### WORK REQUEST
Below are records that hold pictures; write out only the lines from their start through the line with "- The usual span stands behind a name", exactly, and drop the pictures.

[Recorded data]
┌────────
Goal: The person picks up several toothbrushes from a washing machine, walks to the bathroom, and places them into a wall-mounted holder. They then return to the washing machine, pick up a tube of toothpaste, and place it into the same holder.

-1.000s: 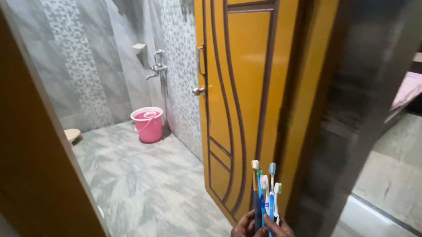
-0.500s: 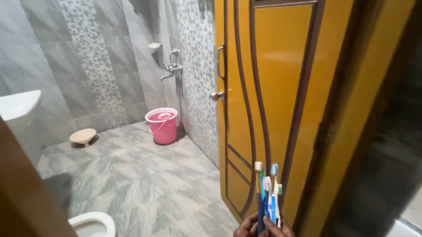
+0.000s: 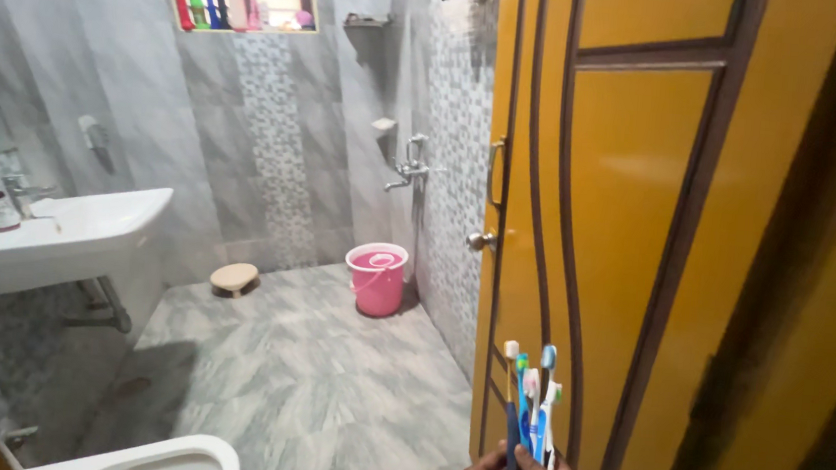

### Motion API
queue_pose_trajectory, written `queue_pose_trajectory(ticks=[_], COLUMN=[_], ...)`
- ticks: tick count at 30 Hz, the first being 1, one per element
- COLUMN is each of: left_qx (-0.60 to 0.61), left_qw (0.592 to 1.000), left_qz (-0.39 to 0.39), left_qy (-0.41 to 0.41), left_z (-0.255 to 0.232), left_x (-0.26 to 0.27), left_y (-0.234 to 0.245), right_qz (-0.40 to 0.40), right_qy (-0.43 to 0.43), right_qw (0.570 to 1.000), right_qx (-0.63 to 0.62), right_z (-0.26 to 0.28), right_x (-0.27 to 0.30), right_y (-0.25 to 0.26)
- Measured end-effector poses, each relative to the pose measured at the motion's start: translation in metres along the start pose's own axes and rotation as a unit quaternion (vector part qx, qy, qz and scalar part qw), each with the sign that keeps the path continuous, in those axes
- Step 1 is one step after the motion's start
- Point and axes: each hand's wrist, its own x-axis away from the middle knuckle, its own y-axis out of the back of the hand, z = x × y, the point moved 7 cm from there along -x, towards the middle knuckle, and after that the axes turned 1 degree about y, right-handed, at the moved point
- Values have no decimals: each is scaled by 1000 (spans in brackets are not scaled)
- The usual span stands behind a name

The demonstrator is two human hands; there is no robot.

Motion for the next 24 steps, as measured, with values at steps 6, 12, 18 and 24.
queue_pose_trajectory(ticks=[6, 12, 18, 24], left_qx=[-123, -163, -157, -194], left_qw=[989, 980, 975, 959], left_qz=[-68, -88, -151, -203], left_qy=[48, 66, 41, 51], left_z=[32, 41, 35, 1], left_x=[-42, -62, -77, -83], left_y=[23, 24, 19, 23], right_qz=[44, 59, 76, 90], right_qy=[-61, -83, -99, -72], right_qw=[997, 995, 991, 993], right_qx=[0, -6, 51, 22], right_z=[5, 2, 1, -1], right_x=[-47, -83, -109, -128], right_y=[10, 25, 35, 10])
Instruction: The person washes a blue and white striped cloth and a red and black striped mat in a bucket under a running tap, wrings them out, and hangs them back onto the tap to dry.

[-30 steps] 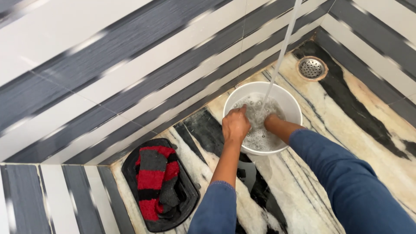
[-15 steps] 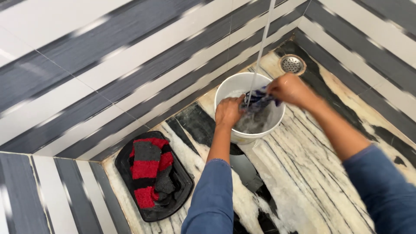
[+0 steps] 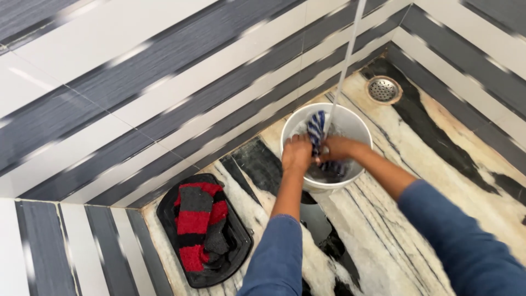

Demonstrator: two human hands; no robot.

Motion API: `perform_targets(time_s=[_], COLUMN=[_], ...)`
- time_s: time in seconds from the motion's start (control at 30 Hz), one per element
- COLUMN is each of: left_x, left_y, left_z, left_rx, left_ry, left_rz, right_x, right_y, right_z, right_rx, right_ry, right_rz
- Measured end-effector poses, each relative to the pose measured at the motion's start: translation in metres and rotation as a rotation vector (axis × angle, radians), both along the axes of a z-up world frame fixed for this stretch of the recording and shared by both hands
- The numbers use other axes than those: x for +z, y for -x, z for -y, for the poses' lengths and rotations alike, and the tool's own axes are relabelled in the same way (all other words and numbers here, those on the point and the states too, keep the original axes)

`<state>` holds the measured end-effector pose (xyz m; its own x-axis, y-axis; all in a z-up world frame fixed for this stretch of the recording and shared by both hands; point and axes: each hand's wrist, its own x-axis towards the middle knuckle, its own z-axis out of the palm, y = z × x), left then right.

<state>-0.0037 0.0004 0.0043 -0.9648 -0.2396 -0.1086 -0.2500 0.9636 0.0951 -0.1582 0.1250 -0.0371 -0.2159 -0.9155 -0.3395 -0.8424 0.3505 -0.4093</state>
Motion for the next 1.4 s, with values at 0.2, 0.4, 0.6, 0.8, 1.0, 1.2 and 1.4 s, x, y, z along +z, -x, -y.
perform_targets(time_s=[0.2,0.4,0.6,0.8,1.0,1.2,1.4], left_x=[-0.015,-0.008,-0.01,-0.009,-0.015,-0.005,0.016], left_y=[-0.005,-0.009,-0.007,-0.004,0.001,-0.002,-0.011], left_z=[0.001,0.001,0.0,0.002,0.004,0.003,0.002], left_rx=[0.026,0.143,0.17,0.182,0.179,0.199,0.22], left_ry=[-0.125,-0.269,-0.278,-0.288,-0.271,-0.276,-0.403], left_rz=[-0.454,-0.548,-0.577,-0.574,-0.596,-0.541,-0.56], right_x=[-0.14,-0.146,-0.142,-0.082,0.027,0.155,0.163], right_y=[0.008,0.015,0.03,0.019,-0.012,-0.036,-0.056], right_z=[0.017,0.03,0.038,0.024,-0.044,-0.07,-0.064], right_rx=[0.179,0.107,-0.02,0.01,-0.257,-0.477,-0.488], right_ry=[-0.501,-0.64,-0.506,-0.04,0.315,0.529,0.6], right_rz=[-0.223,-0.159,-0.143,-0.115,-0.202,-0.191,-0.157])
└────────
### REPLY
Goal: The person picks up several toothbrushes from a washing machine, walks to the bathroom, and places them into a wall-mounted holder. They then return to the washing machine, pick up a tube of toothpaste, and place it into the same holder.

-1.000s: 
-0.500s: 
+0.000s: 

### Motion API
queue_pose_trajectory, written `queue_pose_trajectory(ticks=[_], COLUMN=[_], ...)`
- ticks: tick count at 30 Hz, the first being 1, one per element
- COLUMN is each of: left_qx (-0.60 to 0.61), left_qw (0.592 to 1.000), left_qz (-0.39 to 0.39), left_qy (-0.41 to 0.41), left_z (-0.255 to 0.232), left_x (-0.26 to 0.27), left_y (-0.234 to 0.245), right_qz (-0.40 to 0.40), right_qy (-0.43 to 0.43), right_qw (0.570 to 1.000), right_qx (-0.63 to 0.62), right_z (-0.26 to 0.28), right_x (-0.27 to 0.30), right_y (-0.25 to 0.26)
- Measured end-effector poses, each relative to the pose measured at the motion's start: translation in metres along the start pose's own axes and rotation as a unit quaternion (vector part qx, qy, qz and scalar part qw), each with the sign that keeps the path continuous, in those axes
- Step 1 is one step after the motion's start
- Point and axes: each hand's wrist, its own x-axis away from the middle knuckle, its own y-axis out of the back of the hand, z = x × y, the point moved 7 cm from there along -x, towards the middle knuckle, and after that the axes turned 1 degree about y, right-handed, at the moved point
- Values have no decimals: each is scaled by 1000 (spans in brackets are not scaled)
- The usual span stands behind a name

Nothing remains open in this exercise.